Change history for Faust 1.0

This document contain change notes for bugfix releases in the Faust 1.x series. If you’re looking for changes in the latest series, please visit the latest Changelog.

For even older releases you can visit the History section.

1.0.30

release-date:

2018-08-15 3:17 P.M PDT

release-by:

Ask Solem

  • Requirements

  • Typing: faust.types.Message.timestamp_type is now the correct

    int, previously it was string by message.

  • Models: Records can now have recursive fields.

    For example a tree structure model having a field that refers back to itself:

    class Node(faust.Record):
        data: Any
        children: List['Node']
    
  • Models: A field of type List[Model] no longer raises an exception

    if the value provided is None.

  • Models: Adds support for --strict-optional-style fields.

    Previously the following would work:

    class Order(Record):
        account: Account = None
    

    The account is considered optional from a typing point of view, but only if the mypy option --strict-optional is disabled.

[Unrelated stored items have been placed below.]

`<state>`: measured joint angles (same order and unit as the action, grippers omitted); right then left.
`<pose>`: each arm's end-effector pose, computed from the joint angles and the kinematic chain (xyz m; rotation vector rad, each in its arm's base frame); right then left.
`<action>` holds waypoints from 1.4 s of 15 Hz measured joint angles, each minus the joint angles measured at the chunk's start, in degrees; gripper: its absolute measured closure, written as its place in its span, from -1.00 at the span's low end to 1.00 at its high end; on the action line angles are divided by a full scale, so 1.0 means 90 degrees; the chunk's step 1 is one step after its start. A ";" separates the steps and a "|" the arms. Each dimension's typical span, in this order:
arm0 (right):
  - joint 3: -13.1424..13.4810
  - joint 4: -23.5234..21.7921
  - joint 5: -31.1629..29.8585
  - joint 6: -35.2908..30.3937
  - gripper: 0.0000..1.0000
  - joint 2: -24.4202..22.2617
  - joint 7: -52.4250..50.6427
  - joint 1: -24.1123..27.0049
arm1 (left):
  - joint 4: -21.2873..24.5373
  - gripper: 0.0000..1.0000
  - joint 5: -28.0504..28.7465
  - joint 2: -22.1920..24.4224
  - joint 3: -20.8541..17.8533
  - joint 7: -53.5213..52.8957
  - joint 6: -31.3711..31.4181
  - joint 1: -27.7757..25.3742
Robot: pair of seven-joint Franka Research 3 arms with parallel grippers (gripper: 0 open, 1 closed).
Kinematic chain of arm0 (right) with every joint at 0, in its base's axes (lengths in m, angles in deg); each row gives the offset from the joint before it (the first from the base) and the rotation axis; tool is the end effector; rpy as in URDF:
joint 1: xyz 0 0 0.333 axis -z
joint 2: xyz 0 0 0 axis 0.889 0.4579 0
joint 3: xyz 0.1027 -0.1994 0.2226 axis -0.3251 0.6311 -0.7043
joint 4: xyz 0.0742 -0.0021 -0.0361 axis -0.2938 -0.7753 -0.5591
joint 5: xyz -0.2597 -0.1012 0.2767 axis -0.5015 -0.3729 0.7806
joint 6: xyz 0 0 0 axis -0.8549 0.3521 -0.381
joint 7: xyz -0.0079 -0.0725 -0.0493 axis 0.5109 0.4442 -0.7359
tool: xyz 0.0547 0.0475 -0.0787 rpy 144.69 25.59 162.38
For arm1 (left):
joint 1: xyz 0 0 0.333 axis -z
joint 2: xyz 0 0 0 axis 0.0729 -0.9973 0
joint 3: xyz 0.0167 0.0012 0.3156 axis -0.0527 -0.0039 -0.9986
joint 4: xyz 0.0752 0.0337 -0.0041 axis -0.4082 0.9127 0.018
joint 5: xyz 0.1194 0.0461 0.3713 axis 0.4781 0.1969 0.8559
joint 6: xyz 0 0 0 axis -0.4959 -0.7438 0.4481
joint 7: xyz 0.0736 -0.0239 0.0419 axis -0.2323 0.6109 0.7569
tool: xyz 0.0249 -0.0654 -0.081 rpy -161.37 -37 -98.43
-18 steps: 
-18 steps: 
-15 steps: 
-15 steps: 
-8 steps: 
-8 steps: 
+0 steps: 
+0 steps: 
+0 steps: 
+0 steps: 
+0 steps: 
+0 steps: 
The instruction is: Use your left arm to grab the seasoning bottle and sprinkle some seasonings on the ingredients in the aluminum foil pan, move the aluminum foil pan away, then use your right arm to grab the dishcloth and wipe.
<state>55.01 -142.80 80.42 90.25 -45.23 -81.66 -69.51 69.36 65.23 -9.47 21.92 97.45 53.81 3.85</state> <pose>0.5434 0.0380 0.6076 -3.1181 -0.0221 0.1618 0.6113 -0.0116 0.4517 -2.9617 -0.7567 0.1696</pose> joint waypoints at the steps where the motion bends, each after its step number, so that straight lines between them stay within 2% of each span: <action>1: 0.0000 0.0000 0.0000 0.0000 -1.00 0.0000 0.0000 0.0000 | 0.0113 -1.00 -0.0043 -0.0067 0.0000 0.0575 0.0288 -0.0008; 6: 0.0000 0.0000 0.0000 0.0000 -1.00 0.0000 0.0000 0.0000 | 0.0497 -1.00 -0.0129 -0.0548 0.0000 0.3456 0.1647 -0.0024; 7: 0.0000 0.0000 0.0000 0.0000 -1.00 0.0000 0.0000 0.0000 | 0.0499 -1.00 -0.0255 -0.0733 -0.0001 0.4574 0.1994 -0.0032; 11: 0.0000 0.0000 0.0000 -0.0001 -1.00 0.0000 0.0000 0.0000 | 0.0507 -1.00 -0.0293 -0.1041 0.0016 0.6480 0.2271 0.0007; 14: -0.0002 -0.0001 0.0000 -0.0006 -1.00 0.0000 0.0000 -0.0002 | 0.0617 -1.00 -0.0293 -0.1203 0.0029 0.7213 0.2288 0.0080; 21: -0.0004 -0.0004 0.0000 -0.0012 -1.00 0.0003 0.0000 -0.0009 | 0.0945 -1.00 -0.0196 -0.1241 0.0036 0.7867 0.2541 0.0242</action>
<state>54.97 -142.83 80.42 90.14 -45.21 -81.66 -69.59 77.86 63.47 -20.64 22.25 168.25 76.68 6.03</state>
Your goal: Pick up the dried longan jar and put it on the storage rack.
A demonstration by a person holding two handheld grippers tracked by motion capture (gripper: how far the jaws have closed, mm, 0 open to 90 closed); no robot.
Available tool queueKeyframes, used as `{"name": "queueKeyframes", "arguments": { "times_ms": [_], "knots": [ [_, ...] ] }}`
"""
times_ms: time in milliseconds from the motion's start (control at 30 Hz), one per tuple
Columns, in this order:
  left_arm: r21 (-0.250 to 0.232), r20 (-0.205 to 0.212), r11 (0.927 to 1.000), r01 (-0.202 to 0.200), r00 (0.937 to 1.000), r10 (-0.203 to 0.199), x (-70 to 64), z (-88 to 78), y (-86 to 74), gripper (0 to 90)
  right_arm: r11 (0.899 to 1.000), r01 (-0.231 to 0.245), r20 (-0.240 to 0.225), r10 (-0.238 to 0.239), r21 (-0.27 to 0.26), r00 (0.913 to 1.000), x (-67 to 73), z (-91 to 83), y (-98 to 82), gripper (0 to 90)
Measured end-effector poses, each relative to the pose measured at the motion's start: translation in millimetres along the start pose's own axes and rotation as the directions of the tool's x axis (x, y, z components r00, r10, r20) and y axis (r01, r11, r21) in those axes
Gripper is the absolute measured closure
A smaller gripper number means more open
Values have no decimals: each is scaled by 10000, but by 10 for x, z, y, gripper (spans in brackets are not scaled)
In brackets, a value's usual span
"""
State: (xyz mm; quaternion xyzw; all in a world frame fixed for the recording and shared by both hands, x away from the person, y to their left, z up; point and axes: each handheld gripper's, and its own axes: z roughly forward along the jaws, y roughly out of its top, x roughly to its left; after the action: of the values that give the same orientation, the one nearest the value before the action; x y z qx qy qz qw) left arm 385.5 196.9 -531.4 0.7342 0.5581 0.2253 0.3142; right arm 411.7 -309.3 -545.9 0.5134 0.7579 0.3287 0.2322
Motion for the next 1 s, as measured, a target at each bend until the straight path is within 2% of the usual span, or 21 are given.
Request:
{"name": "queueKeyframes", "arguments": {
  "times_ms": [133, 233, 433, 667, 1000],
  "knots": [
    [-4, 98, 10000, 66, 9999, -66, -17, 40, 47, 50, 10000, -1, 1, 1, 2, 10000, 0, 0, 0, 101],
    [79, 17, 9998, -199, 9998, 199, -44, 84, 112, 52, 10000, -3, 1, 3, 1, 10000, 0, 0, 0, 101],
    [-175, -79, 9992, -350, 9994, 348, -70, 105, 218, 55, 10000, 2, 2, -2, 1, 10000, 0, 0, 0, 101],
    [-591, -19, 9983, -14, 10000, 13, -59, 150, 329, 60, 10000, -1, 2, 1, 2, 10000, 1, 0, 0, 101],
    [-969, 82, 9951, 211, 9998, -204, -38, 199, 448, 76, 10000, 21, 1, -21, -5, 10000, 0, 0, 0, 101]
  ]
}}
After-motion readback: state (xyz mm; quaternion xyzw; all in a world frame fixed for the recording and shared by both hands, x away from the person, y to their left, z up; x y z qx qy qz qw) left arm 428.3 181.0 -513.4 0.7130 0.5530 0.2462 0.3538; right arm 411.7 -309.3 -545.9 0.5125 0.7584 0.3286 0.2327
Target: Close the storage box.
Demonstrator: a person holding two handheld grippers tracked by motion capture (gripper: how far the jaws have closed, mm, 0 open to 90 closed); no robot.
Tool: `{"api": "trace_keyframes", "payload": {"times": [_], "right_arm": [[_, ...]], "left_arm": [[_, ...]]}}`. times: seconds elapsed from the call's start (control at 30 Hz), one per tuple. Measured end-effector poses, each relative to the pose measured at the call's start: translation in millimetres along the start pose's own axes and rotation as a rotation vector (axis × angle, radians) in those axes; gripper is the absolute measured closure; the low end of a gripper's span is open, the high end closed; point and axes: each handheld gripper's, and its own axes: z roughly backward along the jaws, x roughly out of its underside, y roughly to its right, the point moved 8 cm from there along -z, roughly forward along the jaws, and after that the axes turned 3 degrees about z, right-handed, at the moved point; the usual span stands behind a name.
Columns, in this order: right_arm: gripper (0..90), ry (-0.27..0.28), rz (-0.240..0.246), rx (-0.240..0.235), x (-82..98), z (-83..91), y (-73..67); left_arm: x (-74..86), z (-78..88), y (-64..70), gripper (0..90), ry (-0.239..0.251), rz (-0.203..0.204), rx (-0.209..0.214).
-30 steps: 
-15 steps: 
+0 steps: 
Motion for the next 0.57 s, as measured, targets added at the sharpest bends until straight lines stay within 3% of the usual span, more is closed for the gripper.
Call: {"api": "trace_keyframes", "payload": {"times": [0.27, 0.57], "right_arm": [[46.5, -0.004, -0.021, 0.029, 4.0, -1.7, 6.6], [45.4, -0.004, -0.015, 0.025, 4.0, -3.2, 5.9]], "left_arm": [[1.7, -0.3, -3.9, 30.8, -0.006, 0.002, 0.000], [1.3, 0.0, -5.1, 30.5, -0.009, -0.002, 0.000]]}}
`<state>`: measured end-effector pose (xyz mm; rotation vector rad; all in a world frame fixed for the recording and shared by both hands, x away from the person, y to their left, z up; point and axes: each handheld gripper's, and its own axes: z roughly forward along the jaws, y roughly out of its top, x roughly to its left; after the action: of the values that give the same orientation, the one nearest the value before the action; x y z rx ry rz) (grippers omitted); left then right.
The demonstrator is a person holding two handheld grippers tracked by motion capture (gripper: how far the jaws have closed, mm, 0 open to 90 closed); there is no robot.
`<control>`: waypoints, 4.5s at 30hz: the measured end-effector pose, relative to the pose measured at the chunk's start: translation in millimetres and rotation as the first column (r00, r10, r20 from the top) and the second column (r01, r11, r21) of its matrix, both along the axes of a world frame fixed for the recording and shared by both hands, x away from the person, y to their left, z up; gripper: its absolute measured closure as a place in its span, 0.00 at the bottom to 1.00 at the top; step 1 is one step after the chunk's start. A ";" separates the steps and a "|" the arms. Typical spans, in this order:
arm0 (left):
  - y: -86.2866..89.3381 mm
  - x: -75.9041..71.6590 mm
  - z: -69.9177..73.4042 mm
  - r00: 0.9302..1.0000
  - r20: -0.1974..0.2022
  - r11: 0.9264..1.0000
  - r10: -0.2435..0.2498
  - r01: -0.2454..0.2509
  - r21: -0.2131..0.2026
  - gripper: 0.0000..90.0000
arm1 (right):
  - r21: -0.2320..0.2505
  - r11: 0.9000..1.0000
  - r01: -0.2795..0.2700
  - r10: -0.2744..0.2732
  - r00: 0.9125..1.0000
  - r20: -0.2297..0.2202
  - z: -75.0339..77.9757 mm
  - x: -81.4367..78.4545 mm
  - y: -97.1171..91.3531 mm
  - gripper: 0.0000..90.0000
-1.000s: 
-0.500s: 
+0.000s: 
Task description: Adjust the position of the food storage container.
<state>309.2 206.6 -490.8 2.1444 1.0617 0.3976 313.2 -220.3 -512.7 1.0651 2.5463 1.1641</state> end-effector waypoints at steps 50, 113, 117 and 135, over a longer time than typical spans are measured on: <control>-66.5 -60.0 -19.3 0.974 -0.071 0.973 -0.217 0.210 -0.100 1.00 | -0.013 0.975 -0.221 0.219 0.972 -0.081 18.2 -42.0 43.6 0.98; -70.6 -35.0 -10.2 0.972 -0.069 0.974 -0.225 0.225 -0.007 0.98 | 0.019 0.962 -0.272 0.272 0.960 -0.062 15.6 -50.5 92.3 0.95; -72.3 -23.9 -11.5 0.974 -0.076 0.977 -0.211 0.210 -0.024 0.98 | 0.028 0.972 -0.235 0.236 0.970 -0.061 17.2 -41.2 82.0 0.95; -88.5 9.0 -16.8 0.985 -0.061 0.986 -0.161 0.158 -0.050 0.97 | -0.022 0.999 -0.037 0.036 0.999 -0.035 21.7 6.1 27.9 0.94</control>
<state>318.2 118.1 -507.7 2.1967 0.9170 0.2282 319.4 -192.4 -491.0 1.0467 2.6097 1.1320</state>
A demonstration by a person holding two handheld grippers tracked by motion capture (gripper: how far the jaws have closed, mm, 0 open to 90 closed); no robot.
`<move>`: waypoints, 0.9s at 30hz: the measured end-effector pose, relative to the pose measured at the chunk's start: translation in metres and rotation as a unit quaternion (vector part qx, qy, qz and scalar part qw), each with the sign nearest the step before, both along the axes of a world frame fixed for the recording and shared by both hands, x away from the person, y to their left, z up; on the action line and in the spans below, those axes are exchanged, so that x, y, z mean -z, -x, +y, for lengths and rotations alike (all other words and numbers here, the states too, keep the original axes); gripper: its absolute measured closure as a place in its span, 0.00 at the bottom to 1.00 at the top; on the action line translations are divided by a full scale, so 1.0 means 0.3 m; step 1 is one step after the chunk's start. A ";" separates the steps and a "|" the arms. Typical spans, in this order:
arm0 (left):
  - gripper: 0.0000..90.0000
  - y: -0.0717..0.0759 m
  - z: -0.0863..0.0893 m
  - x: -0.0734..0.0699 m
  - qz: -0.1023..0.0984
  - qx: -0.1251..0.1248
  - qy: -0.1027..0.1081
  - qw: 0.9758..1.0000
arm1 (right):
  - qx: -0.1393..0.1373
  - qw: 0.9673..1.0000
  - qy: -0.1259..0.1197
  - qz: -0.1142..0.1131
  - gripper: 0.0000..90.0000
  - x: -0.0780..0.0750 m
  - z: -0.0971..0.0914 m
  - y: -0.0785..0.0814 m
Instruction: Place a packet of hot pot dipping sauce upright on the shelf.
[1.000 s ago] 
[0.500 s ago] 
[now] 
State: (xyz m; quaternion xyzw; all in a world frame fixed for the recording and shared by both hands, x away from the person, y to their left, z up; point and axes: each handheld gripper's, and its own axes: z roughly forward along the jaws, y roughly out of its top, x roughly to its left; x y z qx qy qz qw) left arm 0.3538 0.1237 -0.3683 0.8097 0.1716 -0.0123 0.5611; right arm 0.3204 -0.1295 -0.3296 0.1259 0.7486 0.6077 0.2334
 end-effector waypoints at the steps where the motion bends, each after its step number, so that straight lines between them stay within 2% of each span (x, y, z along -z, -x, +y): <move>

    Now that --strict-optional is enabled by default in mypy, this version adds support for fields such as:

    class Order(Record):
        account: Optional[Account] = None
        history: Optional[List[OrderStatus]]
    
  • Models: Class options such as isodates/include_metadata/etc. are

    now inherited from parent class.

  • Stream: Fixed NameError when pushing non-Event value into stream.

1.0.29

release-date:

2018-08-10 5:00 P.M PDT

release-by:

Vineet Goel

  • Requirements

    • Now depends on robinhood-aiokafka 0.4.18

      The coordination routine now ensures the program stops when receiving a aiokafka.errors.UnknownError from the Kafka broker. This leaves recovery up to the supervisor.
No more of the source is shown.